Recognizing the need to change the conversation with Diaspora Jewry, the World Zionist Organization, at its recent Zionist Congress, formally recognized an additional Jewish stream: Humanistic Cultural Judaism. This stream joins the four previously recognized movements – Reform, Conservative, Orthodox, and Haredi (known as ultra-Orthodox). It is grounded in Jewish history, customs, collective memory, traditions, and values. It views them not as binding rules imposed by religious or political establishments, but as an “open source” – adaptable by Jewish individuals and communities to their own contexts.

This recognition marked the culmination of a long process that began over a decade ago, when we initiated a move to advance the definition of Judaism as a culture, based on the understanding that broad segments of world Jewry need a Jewish-liberal framework with which they can identify and in which they can fully participate.

This need has grown stronger in recent times, as many Jews worldwid, experience a deep tension between an inherited deeply rooted Zionist commitment and growing alienation from Israel; between the desire to preserve Jewish identity and discomfort with the term “Zionism,” which in parts of international discourse has become almost toxic; and between belonging jointly to the Jewish community and to the broader liberal public – a connection that once felt natural but has become suddenly complex.

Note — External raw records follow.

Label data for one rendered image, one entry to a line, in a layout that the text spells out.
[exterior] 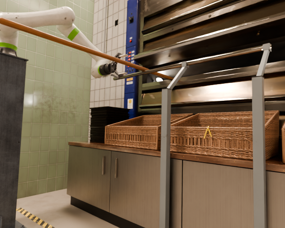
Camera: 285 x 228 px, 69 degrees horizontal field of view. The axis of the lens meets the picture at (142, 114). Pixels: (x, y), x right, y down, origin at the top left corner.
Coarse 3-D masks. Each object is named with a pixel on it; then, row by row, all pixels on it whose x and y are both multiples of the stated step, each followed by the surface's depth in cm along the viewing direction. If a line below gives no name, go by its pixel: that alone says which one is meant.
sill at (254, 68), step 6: (252, 66) 146; (258, 66) 144; (270, 66) 139; (276, 66) 137; (282, 66) 135; (216, 72) 163; (222, 72) 160; (228, 72) 157; (234, 72) 154; (240, 72) 151; (180, 78) 184; (186, 78) 180; (192, 78) 176; (198, 78) 173; (144, 84) 211; (150, 84) 206; (156, 84) 201; (162, 84) 196
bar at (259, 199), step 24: (264, 48) 108; (144, 72) 162; (168, 96) 120; (168, 120) 119; (264, 120) 89; (168, 144) 118; (264, 144) 88; (168, 168) 118; (264, 168) 86; (168, 192) 117; (264, 192) 85; (168, 216) 116; (264, 216) 84
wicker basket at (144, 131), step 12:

The shift is, first and foremost, generational. As anti-Israel sentiment flourishes on campuses across the Western world, it seeps into younger Jewish generations. Many feel confused and even angry in light of the education they received at home and in their communities. Yet they often lack spaces where they can express this complexity without being forced to “choose sides.” The two dominant options they encounter are either anti-Israel environments bordering on antisemitism, or “hasbara” (public diplomacy) frameworks that demand support for policies from which they feel alienated.

At the Zionist Enterprises Department, we seek to take the recognition of this new stream one step further by establishing a global movement of “Judaism as Culture”. This movement aims to untangle these complexities and to serve as a global home and voice for liberal Jewish communities, which constitute the majority of Diaspora Jewry. We seek to build a shared cultural and value-based foundation. Not one dictated by institutions, but one shaped by its members, making Judaism – and Zionism along with it – accessible even to those who have grown distant.

We aspire to become the “renewing generation” described by Katzenelson: To generate optimism and hope, and to help young Jews encounter Israelis and Israeli society in all their diversity. Not through top-down “instruction manuals,” but by co-writing the narrative together with worldwide liberal Jewish communities.

It should be a shared foundation not built on loyalty pledges, but rather on values, belonging, and partnership. Not on blind support, but on attentive listening and engagement with the social and political complexities that, when ignored, have driven many young people away from Zionism and Judaism. A shared foundation rooted in belonging and participation by choice.

The relationship between world Jewry and the State of Israel is not merely a covenant of fate: it is a covenant of destiny – a partnership by choice. Part of the Zionist vision envisioned the State of Israel as a “Model society,” a source of pride not only for its citizens but for the entire Jewish people.

As we struggle to uphold that vision at home, we must make it accessible to Jews everywhere. We must not surrender to “Jewish fatigue,” but move forward together to renew and build a shared, liberal, value-driven Jewish movement.

The writer is head of the World Zionist Organization’s Zionist Enterprises Department.